◆ Your task
Whenever a line in the data holds the string "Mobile", pull that line out.

◆ Provided information
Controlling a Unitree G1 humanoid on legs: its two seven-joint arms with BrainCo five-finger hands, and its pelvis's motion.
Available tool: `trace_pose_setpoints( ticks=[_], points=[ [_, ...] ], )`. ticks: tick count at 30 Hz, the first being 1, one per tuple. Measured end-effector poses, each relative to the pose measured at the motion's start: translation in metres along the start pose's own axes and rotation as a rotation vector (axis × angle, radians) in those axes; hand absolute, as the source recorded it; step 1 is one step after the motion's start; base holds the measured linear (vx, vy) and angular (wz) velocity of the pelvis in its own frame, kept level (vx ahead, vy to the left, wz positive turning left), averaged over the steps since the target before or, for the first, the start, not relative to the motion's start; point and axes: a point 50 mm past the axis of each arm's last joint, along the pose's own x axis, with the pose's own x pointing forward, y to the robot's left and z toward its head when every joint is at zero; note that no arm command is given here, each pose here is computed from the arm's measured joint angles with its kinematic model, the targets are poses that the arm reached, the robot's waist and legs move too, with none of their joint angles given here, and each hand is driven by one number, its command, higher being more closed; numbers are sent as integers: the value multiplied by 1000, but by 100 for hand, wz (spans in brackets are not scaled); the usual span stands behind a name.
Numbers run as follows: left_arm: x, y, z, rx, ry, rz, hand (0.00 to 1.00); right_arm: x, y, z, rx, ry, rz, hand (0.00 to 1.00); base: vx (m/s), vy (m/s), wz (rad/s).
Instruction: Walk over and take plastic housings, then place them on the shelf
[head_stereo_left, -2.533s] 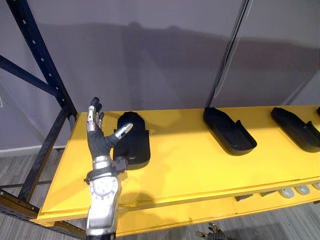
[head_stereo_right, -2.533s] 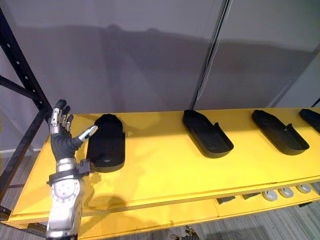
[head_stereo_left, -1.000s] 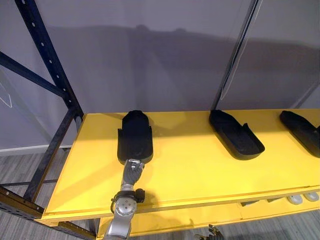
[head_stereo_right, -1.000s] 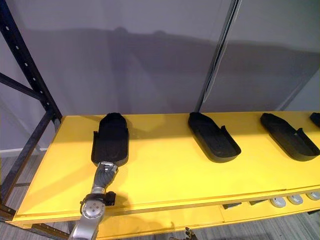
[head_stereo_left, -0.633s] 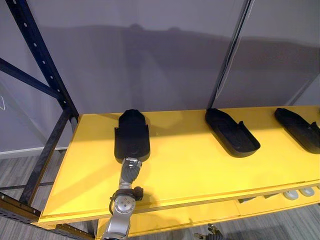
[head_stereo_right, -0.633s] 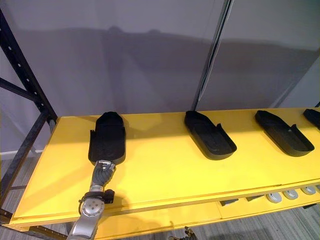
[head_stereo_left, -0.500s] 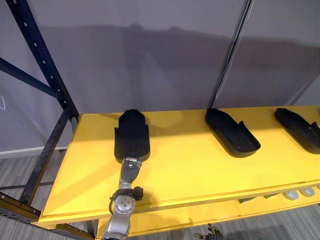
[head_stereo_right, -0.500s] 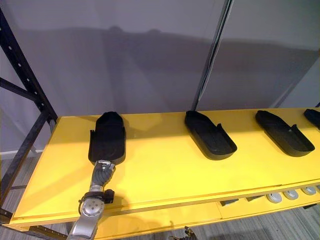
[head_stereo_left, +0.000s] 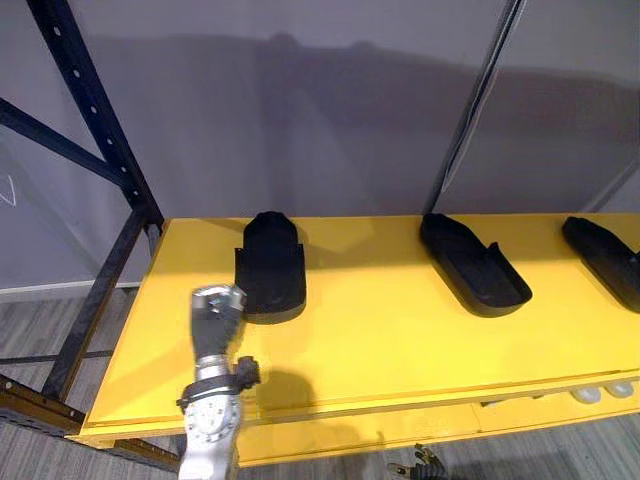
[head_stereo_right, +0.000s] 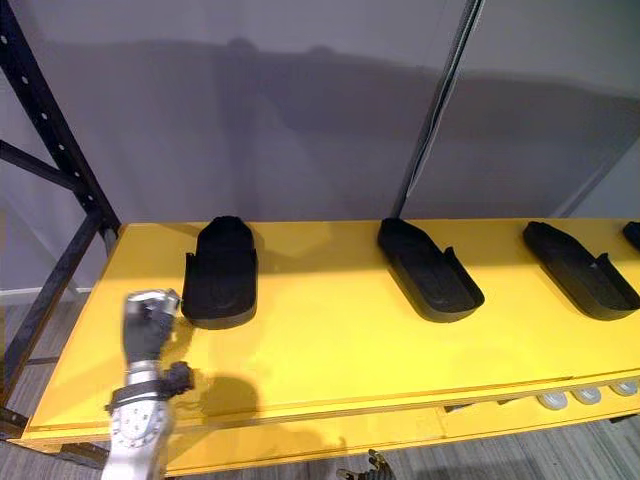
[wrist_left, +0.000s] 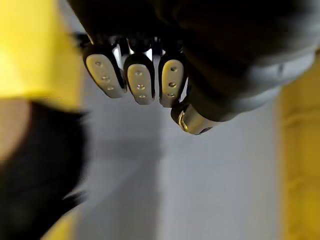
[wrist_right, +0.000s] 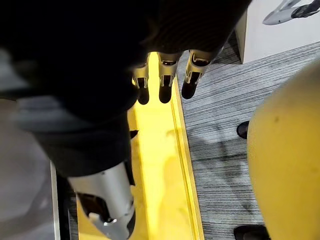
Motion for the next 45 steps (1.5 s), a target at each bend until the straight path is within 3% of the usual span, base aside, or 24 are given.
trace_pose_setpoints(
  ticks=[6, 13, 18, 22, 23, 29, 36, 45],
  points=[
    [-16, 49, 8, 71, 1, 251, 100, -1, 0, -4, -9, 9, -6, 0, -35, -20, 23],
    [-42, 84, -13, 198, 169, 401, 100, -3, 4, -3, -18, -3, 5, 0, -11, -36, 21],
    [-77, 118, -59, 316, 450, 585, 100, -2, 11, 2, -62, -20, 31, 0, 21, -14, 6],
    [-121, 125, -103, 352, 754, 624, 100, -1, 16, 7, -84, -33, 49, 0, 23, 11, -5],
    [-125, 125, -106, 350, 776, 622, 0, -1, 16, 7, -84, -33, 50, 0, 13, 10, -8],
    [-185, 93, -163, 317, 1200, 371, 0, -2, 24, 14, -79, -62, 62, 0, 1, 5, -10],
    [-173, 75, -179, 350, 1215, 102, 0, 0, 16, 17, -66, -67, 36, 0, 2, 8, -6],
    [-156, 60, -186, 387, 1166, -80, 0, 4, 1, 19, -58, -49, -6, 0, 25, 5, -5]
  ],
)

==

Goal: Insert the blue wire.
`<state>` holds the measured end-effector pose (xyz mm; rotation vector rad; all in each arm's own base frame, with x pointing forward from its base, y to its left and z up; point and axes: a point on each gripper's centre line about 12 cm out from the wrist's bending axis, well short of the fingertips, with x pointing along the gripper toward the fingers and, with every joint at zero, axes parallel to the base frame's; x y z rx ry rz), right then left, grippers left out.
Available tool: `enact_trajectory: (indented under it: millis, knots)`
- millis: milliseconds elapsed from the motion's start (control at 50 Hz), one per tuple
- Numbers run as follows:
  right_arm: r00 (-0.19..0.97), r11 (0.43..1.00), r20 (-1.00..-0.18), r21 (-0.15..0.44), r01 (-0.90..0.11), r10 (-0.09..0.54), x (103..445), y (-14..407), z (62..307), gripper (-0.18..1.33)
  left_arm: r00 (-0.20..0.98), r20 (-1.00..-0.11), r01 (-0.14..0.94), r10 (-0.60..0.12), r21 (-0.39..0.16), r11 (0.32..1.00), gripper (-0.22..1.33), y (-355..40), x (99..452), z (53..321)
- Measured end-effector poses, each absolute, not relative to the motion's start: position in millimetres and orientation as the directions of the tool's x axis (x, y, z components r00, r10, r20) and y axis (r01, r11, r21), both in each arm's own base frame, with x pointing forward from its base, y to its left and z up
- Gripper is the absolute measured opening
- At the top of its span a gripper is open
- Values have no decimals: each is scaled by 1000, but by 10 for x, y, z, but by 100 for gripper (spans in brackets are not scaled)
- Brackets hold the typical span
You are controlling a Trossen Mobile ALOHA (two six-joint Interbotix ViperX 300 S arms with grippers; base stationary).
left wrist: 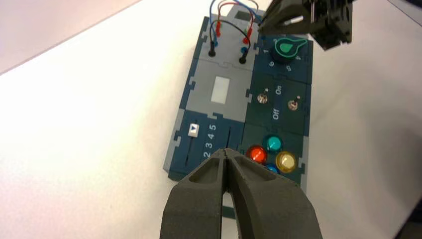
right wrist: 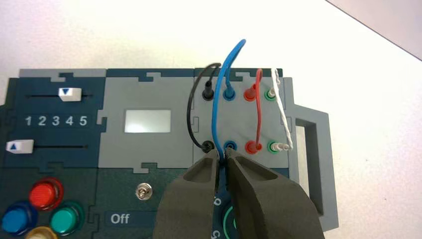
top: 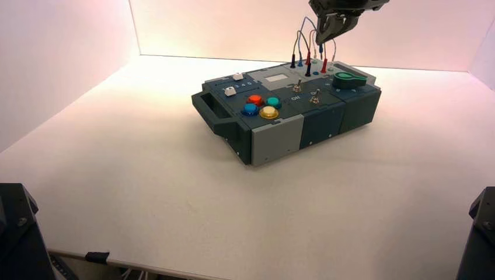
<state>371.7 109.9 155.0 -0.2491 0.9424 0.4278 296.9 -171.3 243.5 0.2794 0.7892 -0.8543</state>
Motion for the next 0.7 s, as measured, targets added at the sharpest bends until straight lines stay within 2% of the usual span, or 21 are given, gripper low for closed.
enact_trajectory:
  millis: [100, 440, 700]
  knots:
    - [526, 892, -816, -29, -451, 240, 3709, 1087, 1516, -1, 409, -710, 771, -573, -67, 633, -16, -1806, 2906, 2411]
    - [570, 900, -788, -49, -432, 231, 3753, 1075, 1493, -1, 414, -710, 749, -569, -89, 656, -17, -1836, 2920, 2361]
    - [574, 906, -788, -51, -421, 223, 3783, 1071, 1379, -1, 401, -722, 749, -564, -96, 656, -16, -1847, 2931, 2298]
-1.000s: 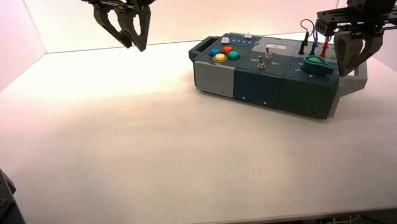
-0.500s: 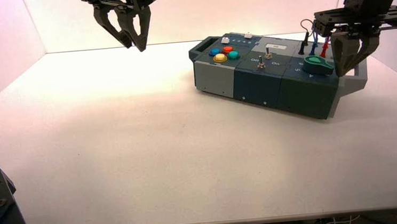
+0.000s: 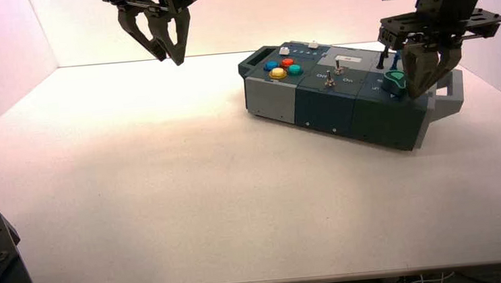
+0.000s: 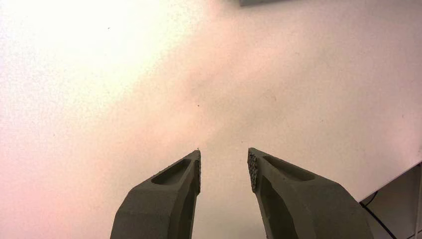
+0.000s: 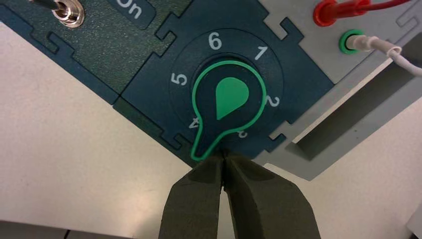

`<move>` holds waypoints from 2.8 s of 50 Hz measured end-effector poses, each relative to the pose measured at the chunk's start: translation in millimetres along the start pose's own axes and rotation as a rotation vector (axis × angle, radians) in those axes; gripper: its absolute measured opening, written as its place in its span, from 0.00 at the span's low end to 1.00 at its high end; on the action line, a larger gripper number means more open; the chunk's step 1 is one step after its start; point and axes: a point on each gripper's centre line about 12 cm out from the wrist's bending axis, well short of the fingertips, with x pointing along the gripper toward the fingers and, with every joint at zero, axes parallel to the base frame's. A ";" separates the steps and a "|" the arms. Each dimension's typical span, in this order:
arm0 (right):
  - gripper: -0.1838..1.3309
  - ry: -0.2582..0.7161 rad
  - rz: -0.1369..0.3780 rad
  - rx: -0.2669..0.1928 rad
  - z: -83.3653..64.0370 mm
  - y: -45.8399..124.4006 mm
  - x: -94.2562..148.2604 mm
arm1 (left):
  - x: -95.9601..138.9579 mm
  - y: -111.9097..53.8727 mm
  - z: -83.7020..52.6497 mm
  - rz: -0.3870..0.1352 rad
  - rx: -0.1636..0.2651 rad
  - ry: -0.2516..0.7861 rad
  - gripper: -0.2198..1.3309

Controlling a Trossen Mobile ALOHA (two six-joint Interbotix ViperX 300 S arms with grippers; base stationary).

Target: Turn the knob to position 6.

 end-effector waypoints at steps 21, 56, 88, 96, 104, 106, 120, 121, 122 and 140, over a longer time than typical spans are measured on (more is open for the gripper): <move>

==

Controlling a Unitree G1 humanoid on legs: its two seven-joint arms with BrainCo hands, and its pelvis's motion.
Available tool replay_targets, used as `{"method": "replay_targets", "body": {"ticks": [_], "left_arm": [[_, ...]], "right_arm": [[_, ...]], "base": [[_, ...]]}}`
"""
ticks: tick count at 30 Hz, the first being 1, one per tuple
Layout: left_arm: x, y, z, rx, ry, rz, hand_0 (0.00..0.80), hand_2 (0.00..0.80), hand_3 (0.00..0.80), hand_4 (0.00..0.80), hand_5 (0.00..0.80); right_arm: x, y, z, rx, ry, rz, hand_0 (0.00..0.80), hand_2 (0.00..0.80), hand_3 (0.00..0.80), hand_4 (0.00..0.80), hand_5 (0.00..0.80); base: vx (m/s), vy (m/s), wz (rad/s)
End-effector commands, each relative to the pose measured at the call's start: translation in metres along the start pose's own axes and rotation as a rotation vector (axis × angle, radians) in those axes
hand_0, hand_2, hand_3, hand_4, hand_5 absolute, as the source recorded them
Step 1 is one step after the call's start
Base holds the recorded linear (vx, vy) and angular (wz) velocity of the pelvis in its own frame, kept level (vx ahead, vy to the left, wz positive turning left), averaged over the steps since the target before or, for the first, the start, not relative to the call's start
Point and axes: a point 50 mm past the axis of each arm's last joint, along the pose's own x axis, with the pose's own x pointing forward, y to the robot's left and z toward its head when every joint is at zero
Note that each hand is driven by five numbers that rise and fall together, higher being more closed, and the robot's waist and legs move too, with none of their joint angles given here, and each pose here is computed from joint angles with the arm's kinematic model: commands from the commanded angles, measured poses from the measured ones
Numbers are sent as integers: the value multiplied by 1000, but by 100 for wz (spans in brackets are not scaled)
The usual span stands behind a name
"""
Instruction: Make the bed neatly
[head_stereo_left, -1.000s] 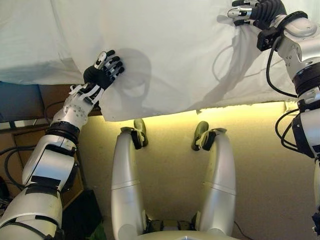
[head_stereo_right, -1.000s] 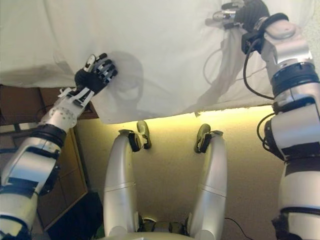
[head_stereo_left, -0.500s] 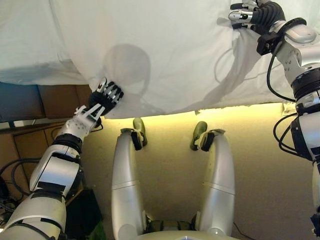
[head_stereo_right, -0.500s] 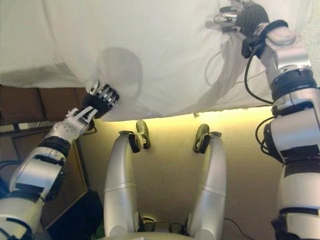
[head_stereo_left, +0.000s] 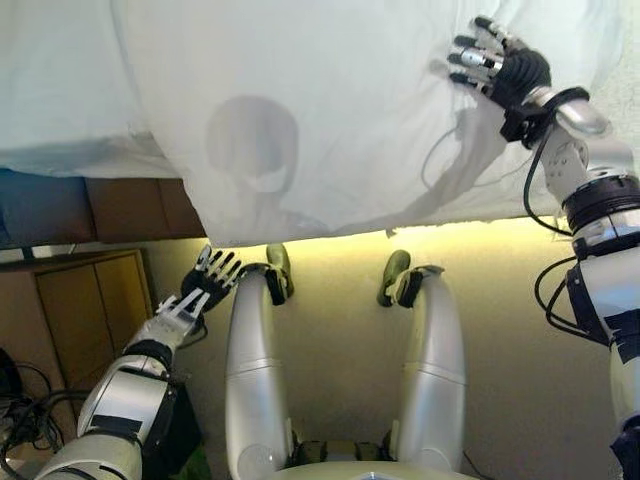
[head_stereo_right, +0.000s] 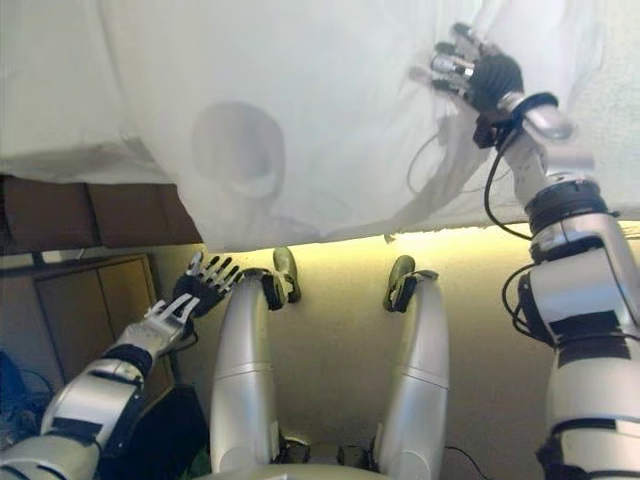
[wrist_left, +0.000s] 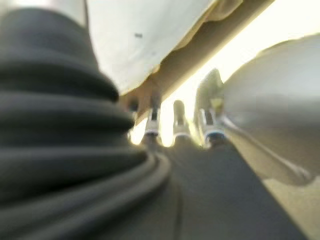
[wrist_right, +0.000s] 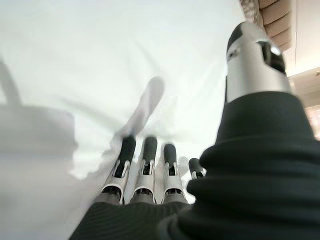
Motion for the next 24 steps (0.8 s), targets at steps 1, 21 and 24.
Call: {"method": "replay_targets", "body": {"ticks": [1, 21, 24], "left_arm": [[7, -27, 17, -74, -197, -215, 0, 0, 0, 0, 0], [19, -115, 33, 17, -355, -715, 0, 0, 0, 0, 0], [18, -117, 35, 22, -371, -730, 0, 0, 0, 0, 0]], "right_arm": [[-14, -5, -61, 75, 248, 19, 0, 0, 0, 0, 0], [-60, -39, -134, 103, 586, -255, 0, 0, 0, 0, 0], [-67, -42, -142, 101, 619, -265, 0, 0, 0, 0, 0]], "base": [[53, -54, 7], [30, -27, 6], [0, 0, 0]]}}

◆ Result
You are controlling a Trossen Mobile ALOHA (two six-joint Interbotix ViperX 300 S arms with grippers; base stationary).
Controlling a Trossen Mobile ALOHA (two six-joint Interbotix ViperX 300 S arms with grippers; base stationary).

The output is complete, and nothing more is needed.